### Exercise directions
Go through the listing below and state how many lines hold the word "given", giving only the number.

### Dataset content
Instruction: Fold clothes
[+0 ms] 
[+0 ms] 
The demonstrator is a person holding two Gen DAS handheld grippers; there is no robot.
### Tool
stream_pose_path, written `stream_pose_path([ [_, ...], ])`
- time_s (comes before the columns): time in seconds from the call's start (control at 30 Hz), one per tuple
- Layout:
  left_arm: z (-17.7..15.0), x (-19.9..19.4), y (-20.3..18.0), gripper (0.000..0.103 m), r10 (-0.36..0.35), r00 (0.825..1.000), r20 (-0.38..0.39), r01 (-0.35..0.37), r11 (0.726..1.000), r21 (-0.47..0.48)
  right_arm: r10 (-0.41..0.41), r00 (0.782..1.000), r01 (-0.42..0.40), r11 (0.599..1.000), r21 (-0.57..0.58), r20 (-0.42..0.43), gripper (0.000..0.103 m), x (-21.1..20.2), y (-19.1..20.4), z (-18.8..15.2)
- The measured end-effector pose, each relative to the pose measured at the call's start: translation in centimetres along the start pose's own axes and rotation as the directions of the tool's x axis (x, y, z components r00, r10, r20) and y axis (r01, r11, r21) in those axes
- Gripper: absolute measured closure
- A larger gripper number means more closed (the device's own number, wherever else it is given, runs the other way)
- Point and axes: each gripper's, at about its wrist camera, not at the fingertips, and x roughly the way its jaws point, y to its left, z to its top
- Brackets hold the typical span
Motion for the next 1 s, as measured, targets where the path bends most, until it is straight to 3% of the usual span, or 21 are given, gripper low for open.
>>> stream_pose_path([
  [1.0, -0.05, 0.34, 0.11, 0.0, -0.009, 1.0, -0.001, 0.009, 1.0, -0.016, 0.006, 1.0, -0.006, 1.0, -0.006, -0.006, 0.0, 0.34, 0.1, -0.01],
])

### Finished task
2